Due cose hanno fatto paura nell’atteggiamento della Fed:
- 1) L’ammissione che l’inflazione andrà oltre il 2% (seppur per un breve periodo di tempo). C’è chi teme che in realtà parta un rialzo successivo incontrollato, oppure all’opposto che siamo entrati in un periodo di reflazione. Cos’è quest’ultima? Una ripresa dei prezzi dopo una discesa sotto la linea di tendenza. Ad esempio, se l'inflazione si fosse stabilizzata in un certo periodo sul 3% ma per un anno approdasse a zero, in quello successivo avrebbe bisogno di uno scatto del 6% per recuperare il trend a lungo termine.
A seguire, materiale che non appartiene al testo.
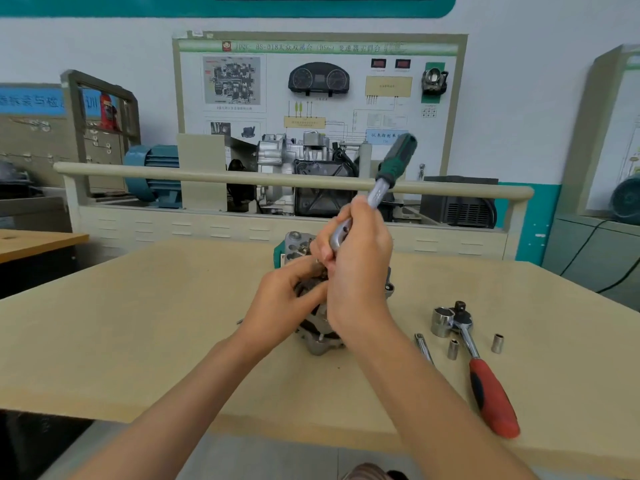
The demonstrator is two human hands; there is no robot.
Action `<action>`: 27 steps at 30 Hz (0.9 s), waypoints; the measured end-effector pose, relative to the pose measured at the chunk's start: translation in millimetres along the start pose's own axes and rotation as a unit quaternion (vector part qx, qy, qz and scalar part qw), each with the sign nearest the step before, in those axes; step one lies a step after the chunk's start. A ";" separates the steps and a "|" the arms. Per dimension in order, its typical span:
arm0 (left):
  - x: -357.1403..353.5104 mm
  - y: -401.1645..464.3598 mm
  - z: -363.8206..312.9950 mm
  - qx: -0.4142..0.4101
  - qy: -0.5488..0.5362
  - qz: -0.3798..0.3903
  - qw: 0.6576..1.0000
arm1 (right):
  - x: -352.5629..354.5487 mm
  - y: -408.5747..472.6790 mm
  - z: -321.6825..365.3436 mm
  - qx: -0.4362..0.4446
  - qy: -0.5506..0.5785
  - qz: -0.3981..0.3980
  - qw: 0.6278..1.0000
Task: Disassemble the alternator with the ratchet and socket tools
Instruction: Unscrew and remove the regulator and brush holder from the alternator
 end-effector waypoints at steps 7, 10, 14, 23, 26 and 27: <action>-2.3 4.2 3.1 0.057 -0.036 0.009 0.998 | 5.3 31.6 9.7 -0.068 0.007 -0.006 0.998; -2.4 4.5 8.4 0.087 -0.042 0.004 0.995 | 11.5 34.5 -0.1 -0.106 0.020 -0.010 0.994; -1.7 3.1 8.1 0.084 -0.032 -0.001 0.996 | 15.5 34.5 -8.5 -0.126 0.037 -0.011 0.991; -2.5 2.1 8.4 0.067 -0.037 0.002 0.997 | 14.0 34.7 -6.9 -0.133 0.009 -0.009 0.991; -2.5 1.8 7.1 0.062 -0.039 -0.003 0.997 | 13.9 34.7 -6.1 -0.116 -0.021 0.002 0.993; -2.6 1.8 6.6 0.061 -0.038 -0.007 0.997 | 13.8 34.5 -6.0 -0.109 -0.033 0.007 0.993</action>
Point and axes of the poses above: each hand's wrist, its own y-axis towards the middle knuckle, its own x-axis out of the back of the hand, z = x × y, the point moved 4 cm from there along y, towards the middle knuckle, and after that the axes turned 10 degrees about -z, right-handed, at the moved point
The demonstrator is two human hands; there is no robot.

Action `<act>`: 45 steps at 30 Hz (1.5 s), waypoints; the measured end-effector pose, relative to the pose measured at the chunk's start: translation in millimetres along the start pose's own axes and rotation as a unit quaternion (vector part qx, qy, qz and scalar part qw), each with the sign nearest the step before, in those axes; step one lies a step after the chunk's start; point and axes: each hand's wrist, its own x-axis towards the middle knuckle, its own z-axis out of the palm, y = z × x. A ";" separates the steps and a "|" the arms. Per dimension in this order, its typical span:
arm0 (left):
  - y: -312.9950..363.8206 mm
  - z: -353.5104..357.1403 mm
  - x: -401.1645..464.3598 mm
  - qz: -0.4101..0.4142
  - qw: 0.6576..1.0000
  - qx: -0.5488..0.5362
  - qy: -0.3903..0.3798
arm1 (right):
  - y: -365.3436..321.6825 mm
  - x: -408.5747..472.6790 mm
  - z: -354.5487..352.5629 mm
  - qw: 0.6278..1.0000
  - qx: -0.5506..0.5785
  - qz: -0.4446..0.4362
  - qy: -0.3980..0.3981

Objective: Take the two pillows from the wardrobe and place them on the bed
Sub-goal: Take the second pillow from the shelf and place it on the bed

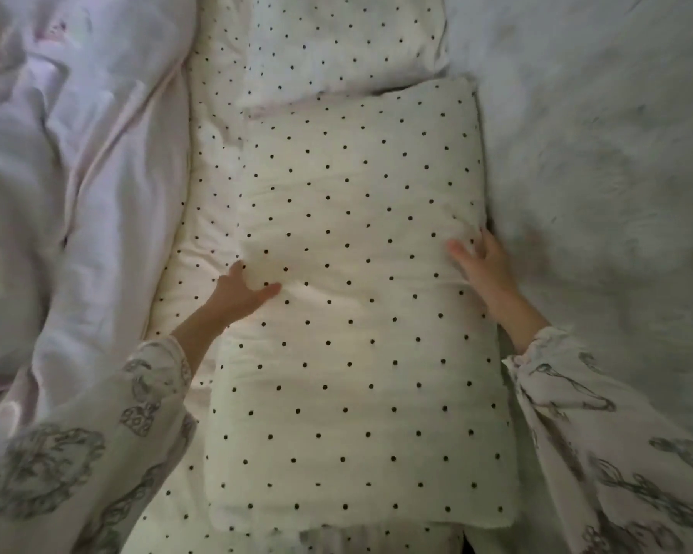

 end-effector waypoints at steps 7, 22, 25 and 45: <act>-63.4 35.2 2.2 0.007 0.999 -0.017 0.032 | 65.1 -9.7 18.0 0.995 -0.100 -0.015 0.024; -123.7 39.2 -102.5 -0.166 0.976 -0.127 -0.061 | 120.5 -151.7 -10.1 0.992 -0.042 0.116 -0.010; -132.9 43.8 -117.0 -0.200 0.967 -0.140 -0.076 | 126.6 -161.7 -15.0 0.992 -0.032 0.124 -0.014; -138.9 83.6 -154.1 -0.127 0.981 -0.135 -0.054 | 148.2 -168.7 -38.8 0.982 -0.125 0.099 0.101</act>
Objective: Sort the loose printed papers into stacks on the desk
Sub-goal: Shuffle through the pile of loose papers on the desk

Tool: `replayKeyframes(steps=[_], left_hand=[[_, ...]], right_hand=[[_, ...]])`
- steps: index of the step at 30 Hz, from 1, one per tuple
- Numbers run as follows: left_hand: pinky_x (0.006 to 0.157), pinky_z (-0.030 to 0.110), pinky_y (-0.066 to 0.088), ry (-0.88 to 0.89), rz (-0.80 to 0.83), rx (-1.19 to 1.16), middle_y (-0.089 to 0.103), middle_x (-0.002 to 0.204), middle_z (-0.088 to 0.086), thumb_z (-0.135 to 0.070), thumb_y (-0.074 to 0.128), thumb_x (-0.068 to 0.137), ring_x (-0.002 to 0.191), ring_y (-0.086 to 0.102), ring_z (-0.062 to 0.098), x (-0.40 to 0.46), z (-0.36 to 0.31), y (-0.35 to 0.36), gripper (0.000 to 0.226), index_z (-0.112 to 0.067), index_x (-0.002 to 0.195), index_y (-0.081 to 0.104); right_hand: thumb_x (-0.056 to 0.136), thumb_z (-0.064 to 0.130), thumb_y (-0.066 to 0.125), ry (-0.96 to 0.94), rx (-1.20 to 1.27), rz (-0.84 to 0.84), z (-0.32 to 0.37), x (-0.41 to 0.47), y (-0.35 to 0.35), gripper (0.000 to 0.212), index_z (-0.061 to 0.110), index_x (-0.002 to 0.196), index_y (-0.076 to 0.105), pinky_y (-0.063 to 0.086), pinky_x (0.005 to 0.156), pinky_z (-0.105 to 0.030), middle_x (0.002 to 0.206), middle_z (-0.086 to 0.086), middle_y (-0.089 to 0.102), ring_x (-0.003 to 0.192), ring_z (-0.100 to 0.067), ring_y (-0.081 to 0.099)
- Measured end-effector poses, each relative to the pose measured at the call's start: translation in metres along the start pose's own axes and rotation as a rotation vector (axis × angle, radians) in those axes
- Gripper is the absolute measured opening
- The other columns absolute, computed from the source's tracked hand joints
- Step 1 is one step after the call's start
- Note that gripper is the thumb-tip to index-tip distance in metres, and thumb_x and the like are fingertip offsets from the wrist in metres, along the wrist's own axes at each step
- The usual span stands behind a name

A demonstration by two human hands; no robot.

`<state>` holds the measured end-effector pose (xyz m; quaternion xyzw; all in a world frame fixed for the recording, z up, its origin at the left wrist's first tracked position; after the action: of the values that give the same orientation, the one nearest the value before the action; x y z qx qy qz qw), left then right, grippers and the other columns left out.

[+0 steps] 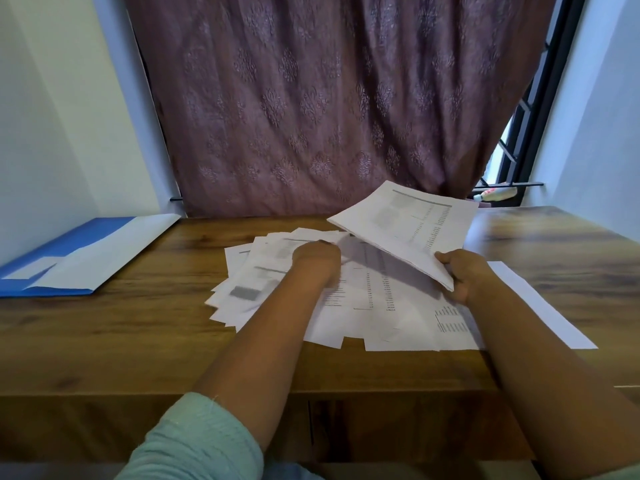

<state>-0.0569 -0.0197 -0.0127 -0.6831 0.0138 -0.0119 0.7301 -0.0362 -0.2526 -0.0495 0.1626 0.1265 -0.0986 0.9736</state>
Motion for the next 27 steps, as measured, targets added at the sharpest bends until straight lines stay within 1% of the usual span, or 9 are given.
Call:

Quest’inflazione superiore al normale è considerata appunto reflazione, poiché si tratta di un ritorno alla tendenza, non superiore però alla stessa tendenza di lungo termine. Nella confusione il mercato sta mettendo le mani avanti e vende i tassi fissi.
- 2) Il riconoscimento di una spaccatura all’interno della Fed fra colombe (apparentemente vincenti) e falchi, consistentemente presenti. In altre parole c’è chi teme che il rialzo dei tassi possa essere anticipato rispetto alle intenzioni del 2023.
In questa situazione è indubbio che il mercato cerca di proteggersi e lo fa soprattutto attraverso le mani degli istituzionali più importanti, che già nella giornata di ieri hanno addirittura auspicato un primo rialzo dei tassi quest’anno.
Al piccolo investitore cosa resta da fare?
- - Considerare l’area del dollaro come strategica, visto lo spread a 200 pb. Il rendimento si fa qui, pur con tutte le precauzioni del caso.
- - Puntare – come stiamo indicando da settimane – sull’asset inflattivo in Usd.
- - Valutare qualche acquisto a scaglioni su bond che quotano sui 100 o sotto i 100 (come segnalato nell’articolo di ieri).
Una cosa comunque è certa: l’aria che si respira è nettamente diversa rispetto solo a qualche mese fa.